Он отложил нож с вилкой и поглядел на Соломина. Кажется, впервые глаза Белугина не бегали, а впились в полковника. Юрий молчал. Он знал, что сейчас решается вопрос его дальнейшей карьеры. Если Председателя действительно уже сняли, то Белугин, конечно, вряд ли займет его место, но позиции укрепит точно. Взяв дело под свой контроль, он, конечно же, не будет перехряпываться, и всю работу придется тянуть Соломину. Но чего-чего, а работы он не боялся.
Пожалуй, это было действительно хорошим предложением. За последние полгода, да что там полгода, возможно, и за всю службу, такой шанс — поработать с первым замом по грозящему стать очень громким делу — у Юры появился впервые. Соломин тоже положил приборы.
— Считаю, что так и следует поступить, Глеб Арсентьевич.

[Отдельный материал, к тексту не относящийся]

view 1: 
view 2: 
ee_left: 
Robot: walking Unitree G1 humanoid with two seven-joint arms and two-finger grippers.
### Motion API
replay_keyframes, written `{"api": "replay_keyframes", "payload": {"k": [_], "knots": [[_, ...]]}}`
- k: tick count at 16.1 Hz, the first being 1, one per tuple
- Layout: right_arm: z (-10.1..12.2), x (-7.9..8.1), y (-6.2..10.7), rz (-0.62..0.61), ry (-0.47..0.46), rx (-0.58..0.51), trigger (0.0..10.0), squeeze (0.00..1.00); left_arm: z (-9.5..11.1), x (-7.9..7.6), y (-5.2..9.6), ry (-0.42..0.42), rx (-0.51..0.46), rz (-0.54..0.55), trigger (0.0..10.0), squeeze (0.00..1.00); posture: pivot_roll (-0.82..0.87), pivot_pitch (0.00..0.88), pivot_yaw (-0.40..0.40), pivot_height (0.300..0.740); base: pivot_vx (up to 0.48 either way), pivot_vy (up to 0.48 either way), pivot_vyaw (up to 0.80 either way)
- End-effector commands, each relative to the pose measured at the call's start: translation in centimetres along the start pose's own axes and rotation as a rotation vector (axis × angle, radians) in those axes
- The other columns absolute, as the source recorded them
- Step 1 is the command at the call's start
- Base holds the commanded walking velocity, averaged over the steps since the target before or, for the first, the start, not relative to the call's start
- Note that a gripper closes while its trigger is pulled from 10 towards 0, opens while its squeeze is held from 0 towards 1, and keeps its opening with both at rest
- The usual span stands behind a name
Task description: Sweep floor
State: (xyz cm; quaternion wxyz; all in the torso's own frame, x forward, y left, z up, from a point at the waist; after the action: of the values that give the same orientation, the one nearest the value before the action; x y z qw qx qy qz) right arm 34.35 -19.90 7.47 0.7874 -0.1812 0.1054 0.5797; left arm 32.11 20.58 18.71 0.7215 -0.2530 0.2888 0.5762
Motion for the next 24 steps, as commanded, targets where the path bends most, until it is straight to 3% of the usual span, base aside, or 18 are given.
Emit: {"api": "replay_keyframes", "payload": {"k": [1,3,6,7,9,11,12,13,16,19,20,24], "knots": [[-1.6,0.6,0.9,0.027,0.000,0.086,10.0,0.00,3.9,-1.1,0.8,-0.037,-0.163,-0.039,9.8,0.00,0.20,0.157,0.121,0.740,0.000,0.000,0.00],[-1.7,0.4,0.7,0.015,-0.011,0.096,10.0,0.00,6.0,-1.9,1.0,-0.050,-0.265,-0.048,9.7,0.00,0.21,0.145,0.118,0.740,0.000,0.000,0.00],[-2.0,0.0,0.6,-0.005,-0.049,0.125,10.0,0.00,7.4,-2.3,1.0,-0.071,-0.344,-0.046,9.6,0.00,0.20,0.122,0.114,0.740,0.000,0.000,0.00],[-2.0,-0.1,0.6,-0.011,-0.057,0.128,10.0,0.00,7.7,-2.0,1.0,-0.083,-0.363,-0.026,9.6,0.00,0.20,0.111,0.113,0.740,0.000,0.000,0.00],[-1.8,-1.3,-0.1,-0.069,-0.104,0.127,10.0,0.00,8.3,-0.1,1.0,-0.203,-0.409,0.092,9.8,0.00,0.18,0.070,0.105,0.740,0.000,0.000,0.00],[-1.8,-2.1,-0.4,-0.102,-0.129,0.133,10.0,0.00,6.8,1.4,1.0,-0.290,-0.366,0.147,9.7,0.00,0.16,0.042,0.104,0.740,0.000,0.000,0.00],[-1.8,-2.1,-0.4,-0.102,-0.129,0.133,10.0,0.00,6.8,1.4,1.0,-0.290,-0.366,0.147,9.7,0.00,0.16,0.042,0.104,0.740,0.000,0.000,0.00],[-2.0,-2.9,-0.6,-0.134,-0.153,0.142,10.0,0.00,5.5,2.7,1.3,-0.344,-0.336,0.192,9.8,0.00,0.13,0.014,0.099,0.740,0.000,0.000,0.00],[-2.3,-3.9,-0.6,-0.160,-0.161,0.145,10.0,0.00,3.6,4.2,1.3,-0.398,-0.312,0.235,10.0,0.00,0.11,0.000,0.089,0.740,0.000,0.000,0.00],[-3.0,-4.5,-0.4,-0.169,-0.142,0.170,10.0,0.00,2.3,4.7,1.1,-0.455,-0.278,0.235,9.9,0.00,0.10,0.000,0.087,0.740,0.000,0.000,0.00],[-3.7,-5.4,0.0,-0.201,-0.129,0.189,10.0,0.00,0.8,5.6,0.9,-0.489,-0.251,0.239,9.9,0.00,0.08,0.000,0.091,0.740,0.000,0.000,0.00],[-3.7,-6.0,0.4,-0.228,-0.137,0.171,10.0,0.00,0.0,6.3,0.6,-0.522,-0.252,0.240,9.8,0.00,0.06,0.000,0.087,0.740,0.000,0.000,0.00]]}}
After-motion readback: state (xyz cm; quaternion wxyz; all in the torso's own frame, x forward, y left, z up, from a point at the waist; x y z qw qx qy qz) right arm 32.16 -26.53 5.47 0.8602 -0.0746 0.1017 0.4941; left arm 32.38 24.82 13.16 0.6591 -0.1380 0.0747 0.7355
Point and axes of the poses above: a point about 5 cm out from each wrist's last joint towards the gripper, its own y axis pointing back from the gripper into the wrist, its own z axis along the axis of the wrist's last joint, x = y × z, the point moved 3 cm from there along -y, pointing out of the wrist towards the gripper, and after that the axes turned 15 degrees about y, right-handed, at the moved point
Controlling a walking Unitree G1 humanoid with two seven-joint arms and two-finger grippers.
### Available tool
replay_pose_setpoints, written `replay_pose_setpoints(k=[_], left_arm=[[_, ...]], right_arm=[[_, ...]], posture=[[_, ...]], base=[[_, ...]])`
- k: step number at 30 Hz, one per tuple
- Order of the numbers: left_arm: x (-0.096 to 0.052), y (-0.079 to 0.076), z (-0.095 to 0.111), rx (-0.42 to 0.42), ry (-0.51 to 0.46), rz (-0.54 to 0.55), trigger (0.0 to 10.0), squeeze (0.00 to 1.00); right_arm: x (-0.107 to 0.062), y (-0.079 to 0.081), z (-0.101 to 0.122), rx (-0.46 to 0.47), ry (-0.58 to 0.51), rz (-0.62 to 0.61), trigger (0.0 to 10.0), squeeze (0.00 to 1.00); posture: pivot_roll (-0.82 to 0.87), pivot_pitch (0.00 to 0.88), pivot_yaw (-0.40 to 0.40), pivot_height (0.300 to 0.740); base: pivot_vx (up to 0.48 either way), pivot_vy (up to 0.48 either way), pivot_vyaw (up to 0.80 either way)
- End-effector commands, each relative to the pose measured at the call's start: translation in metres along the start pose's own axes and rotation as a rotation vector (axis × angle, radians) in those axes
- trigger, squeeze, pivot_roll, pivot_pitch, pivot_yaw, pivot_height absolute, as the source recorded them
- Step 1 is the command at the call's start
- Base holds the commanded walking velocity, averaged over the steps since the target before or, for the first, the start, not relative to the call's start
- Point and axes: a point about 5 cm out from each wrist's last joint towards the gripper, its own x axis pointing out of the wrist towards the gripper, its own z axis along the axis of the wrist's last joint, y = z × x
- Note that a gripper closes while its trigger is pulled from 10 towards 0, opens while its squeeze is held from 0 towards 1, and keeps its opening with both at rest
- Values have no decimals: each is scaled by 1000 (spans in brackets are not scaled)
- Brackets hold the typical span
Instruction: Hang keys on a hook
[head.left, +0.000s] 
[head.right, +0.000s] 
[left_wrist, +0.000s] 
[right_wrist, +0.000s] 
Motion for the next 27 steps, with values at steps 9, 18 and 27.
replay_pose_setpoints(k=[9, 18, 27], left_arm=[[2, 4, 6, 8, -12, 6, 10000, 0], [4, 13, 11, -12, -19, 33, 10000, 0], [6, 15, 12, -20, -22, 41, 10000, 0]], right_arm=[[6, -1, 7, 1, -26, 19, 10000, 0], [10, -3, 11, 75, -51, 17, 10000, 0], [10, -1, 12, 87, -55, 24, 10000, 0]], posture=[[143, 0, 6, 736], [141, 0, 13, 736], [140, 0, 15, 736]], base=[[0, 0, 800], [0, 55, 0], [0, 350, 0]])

— Тогда по рукам! По ногам и головам! Но предупреждаю тебя, Юра, сразу. — Белугин вдруг напустил на себя страшную серьезность и даже нахмурил брови. — У меня не забалуешь! Будешь работать сутками!
Он сделал паузу, с явным удовольствием понаблюдал за сменой эмоций на лице визави и тут же с хитрой улыбочкой добавил:
— Ну, не только с утками, но и с гусями, курами, блинами и пирогами! Идеи ваши — харчи наши. В общем, сработаемся, студент.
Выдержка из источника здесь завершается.